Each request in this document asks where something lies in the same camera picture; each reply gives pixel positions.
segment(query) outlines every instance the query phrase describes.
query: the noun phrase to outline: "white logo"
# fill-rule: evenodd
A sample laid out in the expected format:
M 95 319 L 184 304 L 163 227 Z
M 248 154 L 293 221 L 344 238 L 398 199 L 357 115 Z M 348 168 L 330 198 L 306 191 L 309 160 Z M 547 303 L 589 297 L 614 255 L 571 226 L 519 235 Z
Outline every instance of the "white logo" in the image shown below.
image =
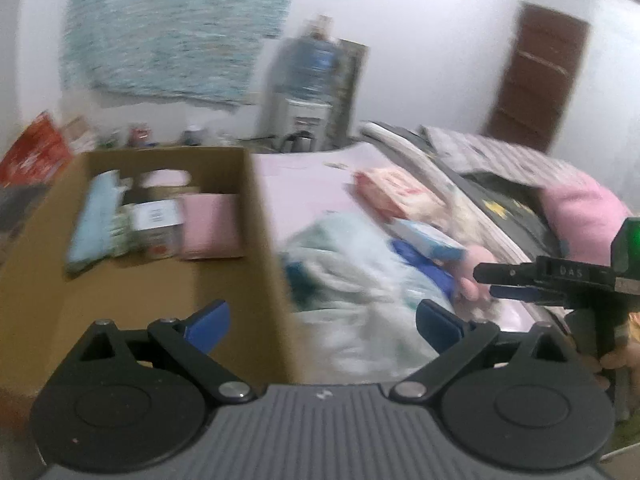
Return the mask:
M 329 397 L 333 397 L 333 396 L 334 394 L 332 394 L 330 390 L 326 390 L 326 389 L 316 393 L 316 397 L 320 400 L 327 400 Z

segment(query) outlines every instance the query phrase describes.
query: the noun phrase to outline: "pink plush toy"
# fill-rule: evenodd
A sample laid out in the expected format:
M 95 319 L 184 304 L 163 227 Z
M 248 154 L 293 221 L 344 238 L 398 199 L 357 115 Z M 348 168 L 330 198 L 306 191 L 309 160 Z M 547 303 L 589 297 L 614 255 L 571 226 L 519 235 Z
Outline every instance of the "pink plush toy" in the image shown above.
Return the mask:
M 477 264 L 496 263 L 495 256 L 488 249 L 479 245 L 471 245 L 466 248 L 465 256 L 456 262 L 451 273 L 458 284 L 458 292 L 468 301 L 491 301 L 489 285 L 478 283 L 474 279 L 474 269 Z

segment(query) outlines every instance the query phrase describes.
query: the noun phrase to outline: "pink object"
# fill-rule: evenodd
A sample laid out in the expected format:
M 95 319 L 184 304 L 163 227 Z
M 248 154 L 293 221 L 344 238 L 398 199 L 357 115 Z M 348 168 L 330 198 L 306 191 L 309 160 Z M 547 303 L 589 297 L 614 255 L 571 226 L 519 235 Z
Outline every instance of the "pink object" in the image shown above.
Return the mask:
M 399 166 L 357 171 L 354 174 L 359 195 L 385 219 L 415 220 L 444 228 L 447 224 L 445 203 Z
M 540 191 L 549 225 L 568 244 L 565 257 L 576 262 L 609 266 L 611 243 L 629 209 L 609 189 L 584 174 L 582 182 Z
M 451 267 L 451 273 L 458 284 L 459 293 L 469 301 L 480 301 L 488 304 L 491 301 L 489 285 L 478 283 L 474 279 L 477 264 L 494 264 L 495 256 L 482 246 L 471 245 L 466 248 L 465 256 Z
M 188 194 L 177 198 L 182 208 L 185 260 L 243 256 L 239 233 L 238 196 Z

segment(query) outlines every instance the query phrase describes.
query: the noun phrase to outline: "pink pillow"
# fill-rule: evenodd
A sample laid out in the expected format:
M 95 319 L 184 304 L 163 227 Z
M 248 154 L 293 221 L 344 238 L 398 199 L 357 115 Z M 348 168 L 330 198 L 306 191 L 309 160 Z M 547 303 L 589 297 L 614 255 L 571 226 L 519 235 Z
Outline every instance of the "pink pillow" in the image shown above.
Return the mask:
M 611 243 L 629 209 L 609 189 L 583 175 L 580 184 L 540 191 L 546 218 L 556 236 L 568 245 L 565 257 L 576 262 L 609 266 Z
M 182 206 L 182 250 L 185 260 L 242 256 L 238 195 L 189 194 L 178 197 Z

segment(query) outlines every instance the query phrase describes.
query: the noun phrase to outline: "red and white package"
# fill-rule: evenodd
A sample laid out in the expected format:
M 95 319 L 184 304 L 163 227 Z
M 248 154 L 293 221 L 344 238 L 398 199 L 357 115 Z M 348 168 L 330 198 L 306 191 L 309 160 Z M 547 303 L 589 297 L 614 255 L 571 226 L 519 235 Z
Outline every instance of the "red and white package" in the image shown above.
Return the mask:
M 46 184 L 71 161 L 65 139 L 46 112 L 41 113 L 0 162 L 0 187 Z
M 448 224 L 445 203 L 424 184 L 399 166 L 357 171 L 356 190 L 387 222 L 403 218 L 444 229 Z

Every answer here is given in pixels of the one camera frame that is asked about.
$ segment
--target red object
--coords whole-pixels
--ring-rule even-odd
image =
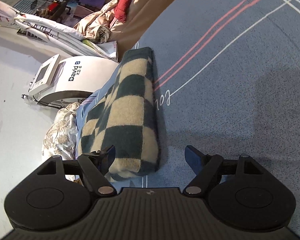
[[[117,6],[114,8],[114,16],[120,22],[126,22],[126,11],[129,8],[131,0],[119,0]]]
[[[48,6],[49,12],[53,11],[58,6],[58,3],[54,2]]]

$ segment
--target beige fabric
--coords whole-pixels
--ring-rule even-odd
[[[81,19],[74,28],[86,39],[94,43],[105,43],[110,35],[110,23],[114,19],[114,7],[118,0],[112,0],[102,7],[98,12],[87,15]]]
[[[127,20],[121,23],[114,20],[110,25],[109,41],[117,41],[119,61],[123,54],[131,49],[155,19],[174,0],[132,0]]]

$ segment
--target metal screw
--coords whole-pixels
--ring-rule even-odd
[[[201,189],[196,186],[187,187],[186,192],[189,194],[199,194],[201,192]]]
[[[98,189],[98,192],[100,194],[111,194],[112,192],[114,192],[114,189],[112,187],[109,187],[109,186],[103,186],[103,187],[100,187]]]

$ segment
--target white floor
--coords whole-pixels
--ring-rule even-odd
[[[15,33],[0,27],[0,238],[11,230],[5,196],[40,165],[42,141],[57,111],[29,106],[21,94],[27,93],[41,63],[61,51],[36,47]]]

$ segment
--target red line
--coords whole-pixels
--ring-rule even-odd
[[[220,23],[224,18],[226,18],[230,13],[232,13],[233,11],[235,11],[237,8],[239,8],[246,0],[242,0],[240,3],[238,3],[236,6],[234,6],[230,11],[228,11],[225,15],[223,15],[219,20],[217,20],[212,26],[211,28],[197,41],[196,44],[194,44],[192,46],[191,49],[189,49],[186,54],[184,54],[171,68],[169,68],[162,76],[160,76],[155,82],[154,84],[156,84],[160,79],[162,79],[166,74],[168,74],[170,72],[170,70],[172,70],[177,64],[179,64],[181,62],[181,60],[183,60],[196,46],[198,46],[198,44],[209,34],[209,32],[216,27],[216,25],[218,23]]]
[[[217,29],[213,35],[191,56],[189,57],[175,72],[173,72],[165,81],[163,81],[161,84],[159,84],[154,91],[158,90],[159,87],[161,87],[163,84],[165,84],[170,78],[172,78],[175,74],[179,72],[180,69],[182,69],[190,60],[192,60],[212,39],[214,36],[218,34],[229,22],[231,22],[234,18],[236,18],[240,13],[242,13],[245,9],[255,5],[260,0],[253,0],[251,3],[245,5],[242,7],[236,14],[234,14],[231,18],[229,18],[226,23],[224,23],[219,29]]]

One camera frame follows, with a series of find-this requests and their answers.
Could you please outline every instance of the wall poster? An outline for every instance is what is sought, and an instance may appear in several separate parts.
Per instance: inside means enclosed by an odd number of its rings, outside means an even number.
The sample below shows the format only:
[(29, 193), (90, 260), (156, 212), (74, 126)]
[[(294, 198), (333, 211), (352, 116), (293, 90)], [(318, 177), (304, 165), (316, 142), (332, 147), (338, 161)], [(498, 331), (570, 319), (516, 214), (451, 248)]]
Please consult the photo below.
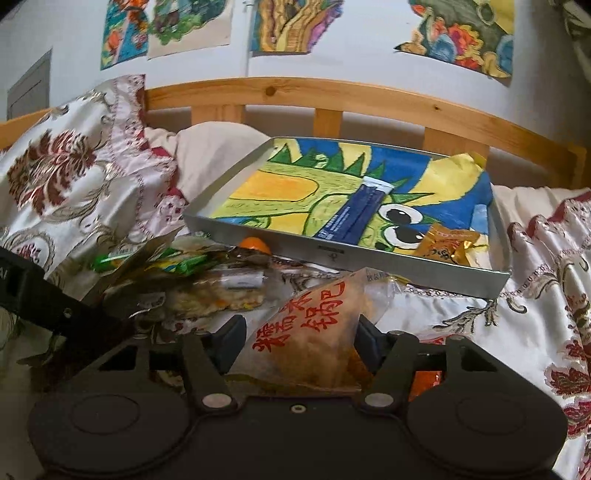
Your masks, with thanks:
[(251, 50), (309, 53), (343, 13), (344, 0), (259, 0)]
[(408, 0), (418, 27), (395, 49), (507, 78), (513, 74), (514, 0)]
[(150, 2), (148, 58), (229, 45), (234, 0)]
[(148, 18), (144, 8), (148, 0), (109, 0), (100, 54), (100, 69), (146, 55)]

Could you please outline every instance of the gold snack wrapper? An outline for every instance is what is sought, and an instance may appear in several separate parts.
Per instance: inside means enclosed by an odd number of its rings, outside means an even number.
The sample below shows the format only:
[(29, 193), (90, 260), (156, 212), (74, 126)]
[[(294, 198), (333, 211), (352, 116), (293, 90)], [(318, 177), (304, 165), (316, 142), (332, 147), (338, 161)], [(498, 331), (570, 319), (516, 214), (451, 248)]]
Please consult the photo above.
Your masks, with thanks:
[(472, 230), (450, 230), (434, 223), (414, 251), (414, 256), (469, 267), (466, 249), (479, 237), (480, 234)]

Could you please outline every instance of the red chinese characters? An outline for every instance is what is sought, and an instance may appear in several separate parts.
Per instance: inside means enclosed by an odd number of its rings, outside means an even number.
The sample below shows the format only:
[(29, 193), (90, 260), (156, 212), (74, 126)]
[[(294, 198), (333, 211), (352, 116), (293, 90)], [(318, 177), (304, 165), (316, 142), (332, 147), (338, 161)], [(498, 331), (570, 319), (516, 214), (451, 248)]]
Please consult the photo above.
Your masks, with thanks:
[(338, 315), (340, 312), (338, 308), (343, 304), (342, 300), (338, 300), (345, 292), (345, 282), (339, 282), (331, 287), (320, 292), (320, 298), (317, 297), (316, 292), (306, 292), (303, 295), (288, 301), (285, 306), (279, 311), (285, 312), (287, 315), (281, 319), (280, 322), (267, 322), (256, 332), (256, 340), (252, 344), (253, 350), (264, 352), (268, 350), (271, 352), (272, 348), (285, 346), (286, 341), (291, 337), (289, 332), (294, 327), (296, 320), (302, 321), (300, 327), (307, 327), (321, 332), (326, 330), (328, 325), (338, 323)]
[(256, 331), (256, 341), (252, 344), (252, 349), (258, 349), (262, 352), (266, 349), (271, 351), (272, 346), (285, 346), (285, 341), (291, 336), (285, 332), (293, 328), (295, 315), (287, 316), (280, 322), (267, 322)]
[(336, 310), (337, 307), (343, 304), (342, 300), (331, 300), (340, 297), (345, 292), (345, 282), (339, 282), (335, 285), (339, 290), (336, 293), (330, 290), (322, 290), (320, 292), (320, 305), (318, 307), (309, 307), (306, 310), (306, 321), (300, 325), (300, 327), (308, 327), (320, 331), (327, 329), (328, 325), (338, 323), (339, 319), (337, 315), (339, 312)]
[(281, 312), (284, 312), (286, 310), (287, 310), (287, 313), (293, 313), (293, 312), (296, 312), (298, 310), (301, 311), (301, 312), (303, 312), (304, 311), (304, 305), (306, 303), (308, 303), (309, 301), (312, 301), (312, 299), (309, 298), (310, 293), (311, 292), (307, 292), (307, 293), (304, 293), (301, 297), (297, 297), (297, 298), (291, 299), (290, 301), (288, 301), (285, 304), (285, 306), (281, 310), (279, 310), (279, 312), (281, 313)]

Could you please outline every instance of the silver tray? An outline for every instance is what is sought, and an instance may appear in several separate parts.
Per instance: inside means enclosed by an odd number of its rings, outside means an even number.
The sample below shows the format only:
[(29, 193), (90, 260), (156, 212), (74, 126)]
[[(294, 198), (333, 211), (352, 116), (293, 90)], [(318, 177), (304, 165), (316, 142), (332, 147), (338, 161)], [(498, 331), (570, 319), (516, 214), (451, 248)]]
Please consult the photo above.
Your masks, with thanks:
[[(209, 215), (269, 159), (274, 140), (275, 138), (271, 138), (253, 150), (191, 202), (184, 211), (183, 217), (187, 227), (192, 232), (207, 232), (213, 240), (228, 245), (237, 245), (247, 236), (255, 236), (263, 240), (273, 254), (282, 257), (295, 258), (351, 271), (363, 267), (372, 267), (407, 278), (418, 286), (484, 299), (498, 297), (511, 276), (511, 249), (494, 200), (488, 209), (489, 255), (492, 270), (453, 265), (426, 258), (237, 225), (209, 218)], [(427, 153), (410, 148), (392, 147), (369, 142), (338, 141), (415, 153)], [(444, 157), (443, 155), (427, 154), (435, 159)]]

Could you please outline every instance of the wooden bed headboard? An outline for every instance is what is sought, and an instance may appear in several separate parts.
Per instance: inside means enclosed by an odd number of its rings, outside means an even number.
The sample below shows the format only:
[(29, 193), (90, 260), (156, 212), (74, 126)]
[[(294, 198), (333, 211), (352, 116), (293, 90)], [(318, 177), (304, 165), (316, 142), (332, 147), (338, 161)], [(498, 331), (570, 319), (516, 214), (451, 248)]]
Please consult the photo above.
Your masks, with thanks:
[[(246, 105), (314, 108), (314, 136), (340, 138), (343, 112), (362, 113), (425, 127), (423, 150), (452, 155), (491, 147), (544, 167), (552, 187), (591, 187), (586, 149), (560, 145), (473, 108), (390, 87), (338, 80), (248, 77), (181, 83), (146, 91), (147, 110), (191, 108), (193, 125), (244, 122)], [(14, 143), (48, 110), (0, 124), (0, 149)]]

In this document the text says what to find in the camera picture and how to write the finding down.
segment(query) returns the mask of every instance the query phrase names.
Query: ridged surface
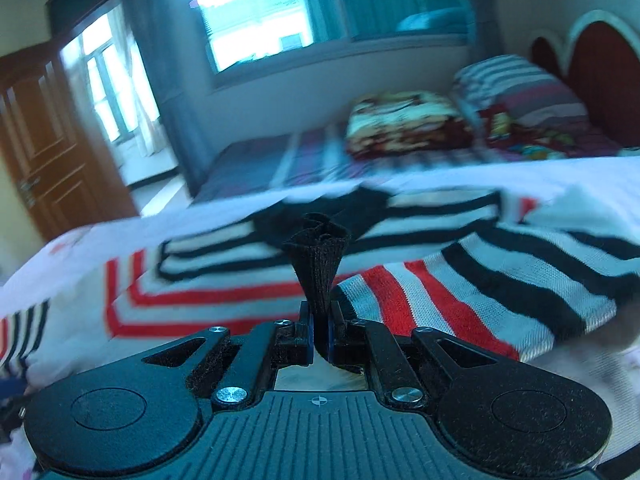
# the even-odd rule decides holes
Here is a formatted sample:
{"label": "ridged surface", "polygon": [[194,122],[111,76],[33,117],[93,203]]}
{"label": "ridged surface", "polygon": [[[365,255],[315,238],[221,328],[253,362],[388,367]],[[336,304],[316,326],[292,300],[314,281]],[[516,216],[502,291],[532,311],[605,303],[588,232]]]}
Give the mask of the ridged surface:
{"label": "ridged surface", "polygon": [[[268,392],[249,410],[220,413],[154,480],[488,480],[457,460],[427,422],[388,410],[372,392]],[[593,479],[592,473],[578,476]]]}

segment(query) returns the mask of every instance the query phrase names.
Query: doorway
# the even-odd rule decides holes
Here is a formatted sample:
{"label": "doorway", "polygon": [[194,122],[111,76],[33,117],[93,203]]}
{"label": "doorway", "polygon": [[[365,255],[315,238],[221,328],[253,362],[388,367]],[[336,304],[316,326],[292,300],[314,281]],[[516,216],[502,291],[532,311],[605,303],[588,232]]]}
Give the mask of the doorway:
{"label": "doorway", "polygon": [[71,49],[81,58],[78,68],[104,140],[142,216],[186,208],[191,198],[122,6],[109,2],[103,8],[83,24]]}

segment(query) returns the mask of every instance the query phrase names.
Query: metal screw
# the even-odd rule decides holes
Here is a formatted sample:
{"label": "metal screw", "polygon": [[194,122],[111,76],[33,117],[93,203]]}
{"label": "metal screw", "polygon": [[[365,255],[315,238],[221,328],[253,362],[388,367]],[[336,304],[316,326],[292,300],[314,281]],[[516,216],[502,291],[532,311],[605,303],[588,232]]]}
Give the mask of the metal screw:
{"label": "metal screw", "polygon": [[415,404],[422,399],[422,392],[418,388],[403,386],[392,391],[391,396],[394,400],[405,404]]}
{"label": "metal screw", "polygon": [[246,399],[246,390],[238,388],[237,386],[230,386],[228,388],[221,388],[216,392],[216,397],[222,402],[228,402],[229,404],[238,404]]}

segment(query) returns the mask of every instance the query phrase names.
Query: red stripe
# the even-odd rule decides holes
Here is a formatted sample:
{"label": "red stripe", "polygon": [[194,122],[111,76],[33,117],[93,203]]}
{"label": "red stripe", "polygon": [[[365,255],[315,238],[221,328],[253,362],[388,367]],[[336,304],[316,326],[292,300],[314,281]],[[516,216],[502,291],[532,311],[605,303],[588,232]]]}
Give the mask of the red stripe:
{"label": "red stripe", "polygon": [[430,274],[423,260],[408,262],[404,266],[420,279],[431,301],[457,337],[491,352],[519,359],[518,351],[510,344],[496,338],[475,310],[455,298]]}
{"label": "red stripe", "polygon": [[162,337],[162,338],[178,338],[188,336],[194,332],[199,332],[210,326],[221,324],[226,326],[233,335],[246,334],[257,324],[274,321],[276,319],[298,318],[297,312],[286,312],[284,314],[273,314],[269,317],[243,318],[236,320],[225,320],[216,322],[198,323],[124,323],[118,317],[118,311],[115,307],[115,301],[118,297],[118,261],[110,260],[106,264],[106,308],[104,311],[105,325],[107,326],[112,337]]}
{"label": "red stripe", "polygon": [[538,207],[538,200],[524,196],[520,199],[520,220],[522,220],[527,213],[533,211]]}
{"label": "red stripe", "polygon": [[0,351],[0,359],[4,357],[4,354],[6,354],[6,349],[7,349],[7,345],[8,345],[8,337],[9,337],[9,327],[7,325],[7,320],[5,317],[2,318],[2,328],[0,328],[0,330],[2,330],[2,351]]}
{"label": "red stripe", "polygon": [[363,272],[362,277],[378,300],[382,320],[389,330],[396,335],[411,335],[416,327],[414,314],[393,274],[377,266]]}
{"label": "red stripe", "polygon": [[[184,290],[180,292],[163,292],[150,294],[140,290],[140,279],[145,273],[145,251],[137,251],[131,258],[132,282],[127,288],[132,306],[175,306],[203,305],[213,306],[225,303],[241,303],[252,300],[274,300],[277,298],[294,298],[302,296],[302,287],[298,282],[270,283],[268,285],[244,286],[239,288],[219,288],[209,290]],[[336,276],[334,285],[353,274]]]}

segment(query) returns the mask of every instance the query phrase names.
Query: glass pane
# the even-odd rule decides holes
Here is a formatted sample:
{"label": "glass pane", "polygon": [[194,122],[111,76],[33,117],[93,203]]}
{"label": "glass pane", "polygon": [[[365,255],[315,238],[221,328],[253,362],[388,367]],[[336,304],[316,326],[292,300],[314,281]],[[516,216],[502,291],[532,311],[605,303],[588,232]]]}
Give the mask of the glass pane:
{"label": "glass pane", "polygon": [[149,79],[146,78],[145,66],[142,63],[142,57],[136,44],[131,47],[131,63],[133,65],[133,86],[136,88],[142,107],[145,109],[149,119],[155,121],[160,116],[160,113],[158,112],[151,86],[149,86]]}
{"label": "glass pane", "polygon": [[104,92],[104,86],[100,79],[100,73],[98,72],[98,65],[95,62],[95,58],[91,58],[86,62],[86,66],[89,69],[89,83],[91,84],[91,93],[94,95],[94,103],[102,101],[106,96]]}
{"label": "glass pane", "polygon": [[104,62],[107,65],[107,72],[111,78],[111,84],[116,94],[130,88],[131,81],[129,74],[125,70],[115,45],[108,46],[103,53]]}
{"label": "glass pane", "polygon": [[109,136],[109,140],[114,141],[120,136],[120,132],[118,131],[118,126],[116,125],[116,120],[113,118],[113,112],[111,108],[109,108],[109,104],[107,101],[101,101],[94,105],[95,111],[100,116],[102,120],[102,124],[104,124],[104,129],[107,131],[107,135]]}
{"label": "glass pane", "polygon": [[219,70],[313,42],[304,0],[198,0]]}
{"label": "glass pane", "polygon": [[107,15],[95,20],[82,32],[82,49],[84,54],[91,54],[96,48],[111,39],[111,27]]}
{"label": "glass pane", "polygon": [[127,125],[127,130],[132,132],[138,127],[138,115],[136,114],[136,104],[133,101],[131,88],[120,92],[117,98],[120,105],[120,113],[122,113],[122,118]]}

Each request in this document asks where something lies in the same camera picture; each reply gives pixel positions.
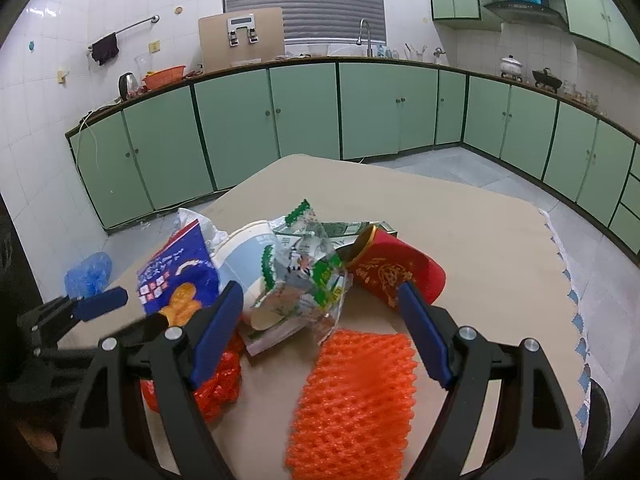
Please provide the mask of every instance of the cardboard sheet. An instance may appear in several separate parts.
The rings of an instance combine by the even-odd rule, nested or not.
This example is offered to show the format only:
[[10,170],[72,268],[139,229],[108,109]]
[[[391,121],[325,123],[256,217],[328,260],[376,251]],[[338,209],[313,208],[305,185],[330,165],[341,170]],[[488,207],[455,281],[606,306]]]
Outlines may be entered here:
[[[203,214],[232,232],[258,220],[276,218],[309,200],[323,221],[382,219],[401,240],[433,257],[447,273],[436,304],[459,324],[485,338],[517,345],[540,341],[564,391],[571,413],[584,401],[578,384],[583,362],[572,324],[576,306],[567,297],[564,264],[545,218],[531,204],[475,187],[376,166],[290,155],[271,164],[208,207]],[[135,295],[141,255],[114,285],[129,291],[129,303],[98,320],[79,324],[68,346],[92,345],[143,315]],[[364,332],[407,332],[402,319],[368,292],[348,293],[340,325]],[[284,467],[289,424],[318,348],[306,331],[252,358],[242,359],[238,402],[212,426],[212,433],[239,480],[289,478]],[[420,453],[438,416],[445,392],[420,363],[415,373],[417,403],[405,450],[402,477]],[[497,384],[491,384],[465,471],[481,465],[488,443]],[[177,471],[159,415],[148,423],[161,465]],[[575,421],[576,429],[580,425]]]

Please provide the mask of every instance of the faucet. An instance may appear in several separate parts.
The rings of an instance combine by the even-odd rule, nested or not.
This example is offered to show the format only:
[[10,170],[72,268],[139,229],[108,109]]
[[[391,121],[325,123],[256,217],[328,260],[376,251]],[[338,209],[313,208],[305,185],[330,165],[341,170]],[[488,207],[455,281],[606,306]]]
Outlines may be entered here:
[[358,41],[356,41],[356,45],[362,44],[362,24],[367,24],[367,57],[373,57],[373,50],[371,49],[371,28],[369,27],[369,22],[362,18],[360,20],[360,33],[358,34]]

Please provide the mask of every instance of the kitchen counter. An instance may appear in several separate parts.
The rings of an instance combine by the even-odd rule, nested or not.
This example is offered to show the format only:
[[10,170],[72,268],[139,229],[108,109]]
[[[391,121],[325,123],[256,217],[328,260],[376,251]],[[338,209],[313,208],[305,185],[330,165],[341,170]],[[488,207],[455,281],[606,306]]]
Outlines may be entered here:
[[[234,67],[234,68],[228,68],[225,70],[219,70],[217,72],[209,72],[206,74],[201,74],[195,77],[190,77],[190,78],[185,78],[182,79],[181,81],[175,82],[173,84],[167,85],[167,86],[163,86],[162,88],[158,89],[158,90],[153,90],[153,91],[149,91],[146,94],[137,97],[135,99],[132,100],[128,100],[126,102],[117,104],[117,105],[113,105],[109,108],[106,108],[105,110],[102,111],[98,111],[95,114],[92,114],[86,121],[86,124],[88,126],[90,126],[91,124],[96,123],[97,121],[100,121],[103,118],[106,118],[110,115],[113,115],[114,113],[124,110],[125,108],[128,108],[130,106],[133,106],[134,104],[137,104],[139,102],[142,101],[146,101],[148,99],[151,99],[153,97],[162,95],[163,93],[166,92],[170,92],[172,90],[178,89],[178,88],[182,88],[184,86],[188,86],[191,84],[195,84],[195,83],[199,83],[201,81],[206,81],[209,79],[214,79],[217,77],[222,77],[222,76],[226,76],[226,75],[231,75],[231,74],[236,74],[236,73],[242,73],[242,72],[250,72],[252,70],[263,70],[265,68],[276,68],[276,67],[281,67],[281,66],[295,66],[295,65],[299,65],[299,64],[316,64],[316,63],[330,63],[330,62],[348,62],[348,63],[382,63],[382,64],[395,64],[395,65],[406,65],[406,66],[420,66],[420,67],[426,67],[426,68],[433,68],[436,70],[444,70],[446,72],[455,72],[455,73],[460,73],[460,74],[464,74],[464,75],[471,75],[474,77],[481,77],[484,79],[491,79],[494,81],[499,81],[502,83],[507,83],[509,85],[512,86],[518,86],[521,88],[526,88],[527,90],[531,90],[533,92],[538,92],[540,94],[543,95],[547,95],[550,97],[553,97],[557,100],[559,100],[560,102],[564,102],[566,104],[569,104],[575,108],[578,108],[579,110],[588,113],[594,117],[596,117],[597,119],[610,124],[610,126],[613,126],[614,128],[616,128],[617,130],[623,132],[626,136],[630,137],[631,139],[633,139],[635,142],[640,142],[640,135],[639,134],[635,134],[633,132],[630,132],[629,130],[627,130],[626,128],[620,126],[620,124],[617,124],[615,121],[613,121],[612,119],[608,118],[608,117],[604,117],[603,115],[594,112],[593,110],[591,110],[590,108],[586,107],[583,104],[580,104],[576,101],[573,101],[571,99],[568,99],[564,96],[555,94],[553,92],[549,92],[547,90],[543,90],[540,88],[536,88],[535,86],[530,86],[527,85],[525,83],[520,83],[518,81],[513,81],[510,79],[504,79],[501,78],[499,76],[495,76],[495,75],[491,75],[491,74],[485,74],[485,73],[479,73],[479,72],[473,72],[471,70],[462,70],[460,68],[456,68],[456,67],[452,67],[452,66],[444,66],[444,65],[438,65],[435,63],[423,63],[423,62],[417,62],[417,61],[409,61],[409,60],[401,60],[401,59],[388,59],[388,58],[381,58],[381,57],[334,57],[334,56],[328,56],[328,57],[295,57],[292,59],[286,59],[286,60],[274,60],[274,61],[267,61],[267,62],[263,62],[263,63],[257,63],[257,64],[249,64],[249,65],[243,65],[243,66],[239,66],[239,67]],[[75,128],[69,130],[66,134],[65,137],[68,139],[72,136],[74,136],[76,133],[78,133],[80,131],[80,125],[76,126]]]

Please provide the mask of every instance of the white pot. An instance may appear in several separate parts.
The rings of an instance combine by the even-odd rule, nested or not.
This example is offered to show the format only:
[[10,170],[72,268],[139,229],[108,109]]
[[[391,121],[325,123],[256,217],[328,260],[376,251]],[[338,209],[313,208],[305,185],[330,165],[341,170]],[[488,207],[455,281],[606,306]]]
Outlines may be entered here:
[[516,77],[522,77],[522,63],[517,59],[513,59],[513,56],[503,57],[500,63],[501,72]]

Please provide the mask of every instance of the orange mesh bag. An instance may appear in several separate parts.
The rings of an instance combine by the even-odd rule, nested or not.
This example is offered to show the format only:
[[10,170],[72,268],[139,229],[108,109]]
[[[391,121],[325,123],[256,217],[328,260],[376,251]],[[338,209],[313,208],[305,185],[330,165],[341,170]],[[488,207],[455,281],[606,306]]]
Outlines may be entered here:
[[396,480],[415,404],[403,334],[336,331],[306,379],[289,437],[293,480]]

Assignment:
Look for the word "object". Copy out every line of the data that has it.

Answer section:
query: the noun phrase to outline: "pink object"
Outline every instance of the "pink object" in the image shown above.
--target red object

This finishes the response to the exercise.